WORK ORDER:
Scan the records for lines with the word "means", and copy every such line.

THE DATA:
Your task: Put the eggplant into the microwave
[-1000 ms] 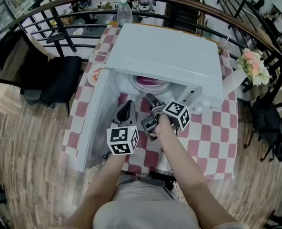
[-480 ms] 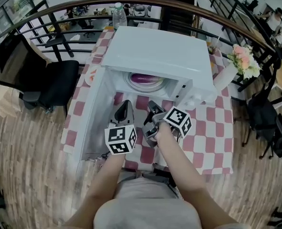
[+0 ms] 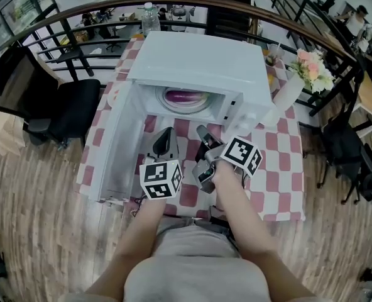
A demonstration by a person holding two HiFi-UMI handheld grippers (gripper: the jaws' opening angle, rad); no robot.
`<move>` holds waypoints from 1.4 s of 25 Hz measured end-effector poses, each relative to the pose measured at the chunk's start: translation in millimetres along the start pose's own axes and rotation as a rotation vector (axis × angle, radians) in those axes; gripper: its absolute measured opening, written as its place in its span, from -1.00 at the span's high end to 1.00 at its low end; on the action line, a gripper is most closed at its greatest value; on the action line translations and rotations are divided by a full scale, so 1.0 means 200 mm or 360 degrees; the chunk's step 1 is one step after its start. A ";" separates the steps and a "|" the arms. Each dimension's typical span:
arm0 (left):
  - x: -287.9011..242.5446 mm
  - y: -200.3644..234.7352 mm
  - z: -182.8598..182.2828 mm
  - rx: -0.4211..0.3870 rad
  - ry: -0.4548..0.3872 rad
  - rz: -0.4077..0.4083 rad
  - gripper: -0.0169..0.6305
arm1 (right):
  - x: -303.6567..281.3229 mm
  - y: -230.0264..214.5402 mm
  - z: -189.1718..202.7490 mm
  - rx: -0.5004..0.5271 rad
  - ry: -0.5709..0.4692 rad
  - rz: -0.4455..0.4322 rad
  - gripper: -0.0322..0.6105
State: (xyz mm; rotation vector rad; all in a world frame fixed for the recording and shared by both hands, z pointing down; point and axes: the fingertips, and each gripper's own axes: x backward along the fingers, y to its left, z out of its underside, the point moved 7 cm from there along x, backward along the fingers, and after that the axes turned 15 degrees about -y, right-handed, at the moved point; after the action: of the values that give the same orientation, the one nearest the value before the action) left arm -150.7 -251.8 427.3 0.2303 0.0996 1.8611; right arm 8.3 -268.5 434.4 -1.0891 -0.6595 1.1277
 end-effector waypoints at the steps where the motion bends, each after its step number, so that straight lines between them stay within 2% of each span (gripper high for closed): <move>1: 0.00 -0.01 -0.01 0.0002 -0.0008 0.0003 0.94 | 0.01 0.01 -0.01 0.0038 -0.0009 -0.0024 0.82; 4: 0.01 -0.04 -0.02 0.0008 -0.0025 0.0015 0.94 | 0.06 0.07 -0.05 0.0167 -0.0067 -0.0146 0.82; 7: 0.01 -0.06 -0.03 0.0015 -0.0039 0.0023 0.94 | 0.09 0.14 -0.09 0.0340 -0.0173 -0.0334 0.82; 10: 0.00 -0.08 -0.05 0.0022 -0.0056 0.0034 0.94 | 0.13 0.20 -0.14 0.0602 -0.0272 -0.0469 0.82; 14: -0.02 -0.11 -0.07 0.0020 -0.0082 0.0064 0.94 | 0.17 0.26 -0.16 0.0988 -0.0343 -0.0573 0.82; 27: -0.09 -0.24 -0.11 -0.0011 -0.0149 0.0165 0.94 | 0.23 0.29 -0.17 0.1645 -0.0398 -0.0718 0.82; 35: -0.10 -0.32 -0.12 -0.0064 -0.0189 0.0250 0.94 | 0.25 0.27 -0.20 0.1814 -0.0444 -0.0687 0.82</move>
State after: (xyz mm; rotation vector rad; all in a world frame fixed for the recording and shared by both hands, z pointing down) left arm -91.2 -250.0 390.7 0.3277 -0.0390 1.9986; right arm 39.3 -232.4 364.6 0.1796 -0.3235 1.0287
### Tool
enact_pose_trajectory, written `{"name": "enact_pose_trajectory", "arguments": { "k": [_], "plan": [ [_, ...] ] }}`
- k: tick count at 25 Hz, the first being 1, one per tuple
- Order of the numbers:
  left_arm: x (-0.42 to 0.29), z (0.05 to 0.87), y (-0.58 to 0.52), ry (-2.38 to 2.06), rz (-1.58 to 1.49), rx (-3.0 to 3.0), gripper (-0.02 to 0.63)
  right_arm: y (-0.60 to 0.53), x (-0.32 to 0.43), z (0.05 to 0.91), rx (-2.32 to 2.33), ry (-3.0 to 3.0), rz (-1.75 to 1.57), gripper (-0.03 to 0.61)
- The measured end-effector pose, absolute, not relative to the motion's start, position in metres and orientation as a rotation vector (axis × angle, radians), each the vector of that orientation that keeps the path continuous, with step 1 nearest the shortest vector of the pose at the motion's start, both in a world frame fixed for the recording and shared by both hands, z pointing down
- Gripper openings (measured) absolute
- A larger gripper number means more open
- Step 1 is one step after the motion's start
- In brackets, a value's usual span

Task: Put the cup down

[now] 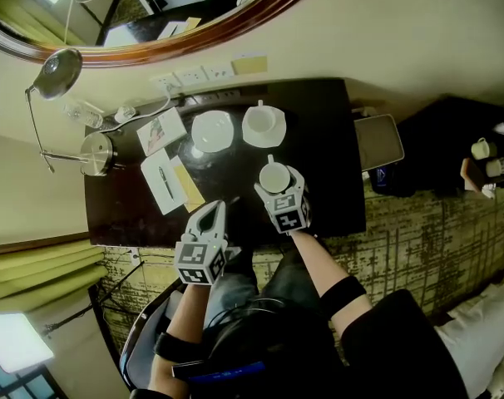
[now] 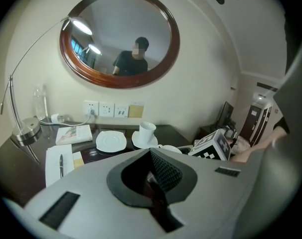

ANSWER FOR THIS EXERCISE:
`<move>` holds waypoints from 1.4 s of 25 Hz measured end-effector poses, each relative to the pose measured at the chunk's start: translation in millimetres along the start pose's own axes and rotation as a rotation vector (axis × angle, radians) in those axes; gripper: its absolute measured opening, written as its place in its span, from -1.00 at the span's high end to 1.00 at its low end; on the action line, a gripper is most closed at its greatest value; on the action line translations and rotations are divided by a full scale, so 1.0 means 200 mm or 360 degrees; the chunk's step 1 is one step after its start. A ";" separates the steps and a "|" the arms. Each dimension's typical span:
- A larger gripper number means more open

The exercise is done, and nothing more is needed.